# KitchenAid Professional Mixer



## kokopuffs (Aug 4, 2000)

I recently purchased the 525 watt KA Pro mixer. I plan to knead bread dough with it. How do I know if the dough is becoming overworked?

BTW I purchased the unit for $299 plus tax at Williams Sonoma. They do price matching so I presented them with a hardcopy advertisement from electronicsEmall.com that sells the unit for the same price. Go for it y'all!!!!!!!!!!!!!!     

[ April 10, 2001: Message edited by: kokopuffs ]


----------



## shroomgirl (Aug 11, 2000)

wooo that is too cheap, thanks!
I have destoryed several robocops (robocoup?)
cuisinarts, and one kitchenaid....noone around here repairs them....I've even sent them to SF for repairs.
It's time for the big guns.


----------



## kokopuffs (Aug 4, 2000)

I'd always recommend the most powerful model. However, the speed setting is #2 for kneading bread. No lower, no faster. Only #2 is the correct speed setting for working bread doughs.


----------



## kokopuffs (Aug 4, 2000)

Hey Shroomgirl. What size KA's did you burn out. How much dough did it knead and how long did you use the unit?


----------



## shroomgirl (Aug 11, 2000)

it was either 325 or 400....it sat in a box for months, I was using a cuisinart for mixing doughs at the time and didn't open it for a while....used it for probably 6 monthes, I don't remember the dough that broke the KA engine....but I'm rough on machinery, I buy emersion blenders every 4-6 monthes...
Some of my breads are pretty dense, rye,whole wheat, molasses, milk, butter, nuts, seeds etc....


----------



## pooh (Mar 13, 2001)

Good for you!

They sell that at Sur la table for a lot more!

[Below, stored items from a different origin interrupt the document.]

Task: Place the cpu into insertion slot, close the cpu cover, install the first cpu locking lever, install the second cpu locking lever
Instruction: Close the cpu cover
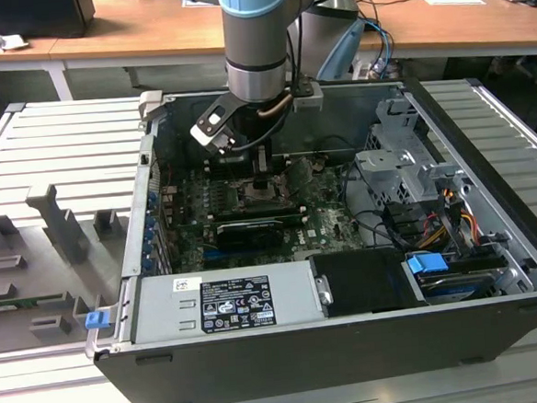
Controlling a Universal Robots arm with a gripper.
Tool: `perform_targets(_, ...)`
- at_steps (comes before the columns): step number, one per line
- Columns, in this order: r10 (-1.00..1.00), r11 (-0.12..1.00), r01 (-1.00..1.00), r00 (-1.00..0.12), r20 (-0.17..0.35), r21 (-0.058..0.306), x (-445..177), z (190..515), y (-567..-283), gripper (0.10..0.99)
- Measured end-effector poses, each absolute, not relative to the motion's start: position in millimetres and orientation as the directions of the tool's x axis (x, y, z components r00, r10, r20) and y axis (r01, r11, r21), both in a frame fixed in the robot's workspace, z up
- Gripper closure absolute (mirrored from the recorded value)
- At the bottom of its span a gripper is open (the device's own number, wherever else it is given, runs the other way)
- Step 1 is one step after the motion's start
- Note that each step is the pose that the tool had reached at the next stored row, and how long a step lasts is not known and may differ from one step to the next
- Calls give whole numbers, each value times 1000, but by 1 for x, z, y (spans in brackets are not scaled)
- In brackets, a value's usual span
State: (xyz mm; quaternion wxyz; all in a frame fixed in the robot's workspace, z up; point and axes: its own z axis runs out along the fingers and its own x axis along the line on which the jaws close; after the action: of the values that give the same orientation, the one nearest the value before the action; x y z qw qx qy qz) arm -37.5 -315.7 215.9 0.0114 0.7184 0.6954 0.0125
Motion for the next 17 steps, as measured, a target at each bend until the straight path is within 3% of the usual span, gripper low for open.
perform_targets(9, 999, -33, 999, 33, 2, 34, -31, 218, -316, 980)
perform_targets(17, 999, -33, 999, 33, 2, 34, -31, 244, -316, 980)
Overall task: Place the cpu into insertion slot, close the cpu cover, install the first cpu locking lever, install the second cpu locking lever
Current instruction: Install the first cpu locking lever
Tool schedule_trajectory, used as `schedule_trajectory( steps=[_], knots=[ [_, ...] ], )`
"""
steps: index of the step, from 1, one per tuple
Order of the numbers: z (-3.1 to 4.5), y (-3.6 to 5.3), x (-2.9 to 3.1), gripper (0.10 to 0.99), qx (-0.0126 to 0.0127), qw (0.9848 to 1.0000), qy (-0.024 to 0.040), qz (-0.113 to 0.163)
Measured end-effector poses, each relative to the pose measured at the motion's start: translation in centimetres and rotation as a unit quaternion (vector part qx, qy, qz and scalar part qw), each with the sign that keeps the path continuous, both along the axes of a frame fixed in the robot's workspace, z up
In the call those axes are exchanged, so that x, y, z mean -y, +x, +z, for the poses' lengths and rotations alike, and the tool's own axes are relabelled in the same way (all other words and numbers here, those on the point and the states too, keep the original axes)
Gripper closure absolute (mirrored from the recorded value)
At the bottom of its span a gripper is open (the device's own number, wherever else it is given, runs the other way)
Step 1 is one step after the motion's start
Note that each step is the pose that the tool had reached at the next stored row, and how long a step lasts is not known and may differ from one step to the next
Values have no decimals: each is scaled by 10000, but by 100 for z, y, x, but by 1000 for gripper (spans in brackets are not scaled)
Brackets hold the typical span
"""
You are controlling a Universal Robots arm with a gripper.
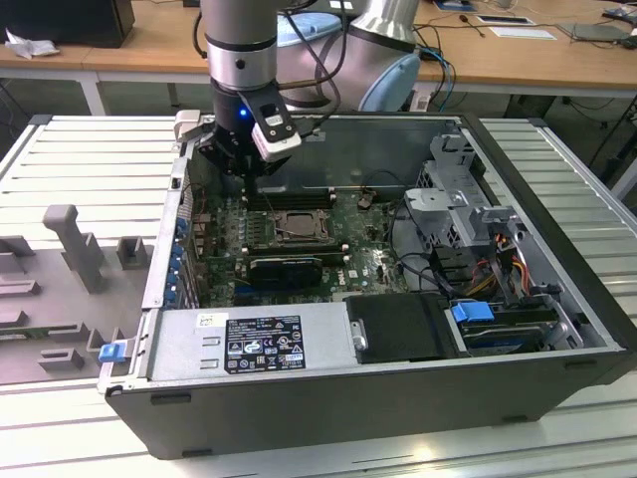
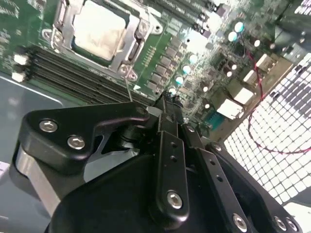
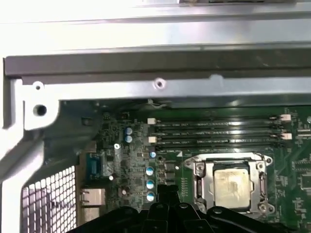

http://www.surlatable.com/common/pro...1&PRRFNBR=6088


----------



## kokopuffs (Aug 4, 2000)

To all, as I say again, electronicsEmall.com has the lowest price for the professional model, $299 + s&h.


----------



## seattledeb (Nov 5, 2000)

kokopuffs...thanks for the info, I had no idea that Williams Sonoma did price matching.


----------



## kokopuffs (Aug 4, 2000)

Okay, folks, I used my KA for the first time in breadmaking. What formerly took over an hour for 1 or 2 pounds of dough, including mixing, kneading and cleanup, now only takes 15 minutes. Thank you, Kitchen Aid.

It'll take a bit of experience to know when kneading is finished and the dough has achieved proper consistency - using a machine.


----------



## mudbug (Dec 30, 1999)

kokopuffs,

There are tons of recipes specifically written for mixers like the one you have you might want to look for. Also, want to try something fun? Try making your own homemade butter! (If you need directions, let me know.)


----------



## pooh (Mar 13, 2001)

OH CCHIU,

Directions for homemade butter, pretty pleaaaaaaaaaaaaaaaase!!

Thanks,


----------



## kokopuffs (Aug 4, 2000)

To make homemade butter all you do is continue beating fresh cream way beyond the "hard peak" stage. The liquid will separate from the fat. Continue beating the fat portion after having drained off the "buttermilk". Add salt to taste.


----------



## pooh (Mar 13, 2001)

Thank you, Koko.

How much cream to use for 1 lb butter??


----------



## kokopuffs (Aug 4, 2000)

It's been 25 years since I made butter. As I faintly recall, 1 cup of cream yields 1/2 cup (1 std cube or 1/4 pound) of butter. Therefore, 4 cups of cream yields 1 pound of butter.

I don't recall if it's light/heavy/standard cream, either.


----------



## pooh (Mar 13, 2001)

My guess would be heavy cream!


----------



## kokopuffs (Aug 4, 2000)

I've made homemade butter but found that it is more expensive than Land O' Lakes butter - not worth the cost of cream.


----------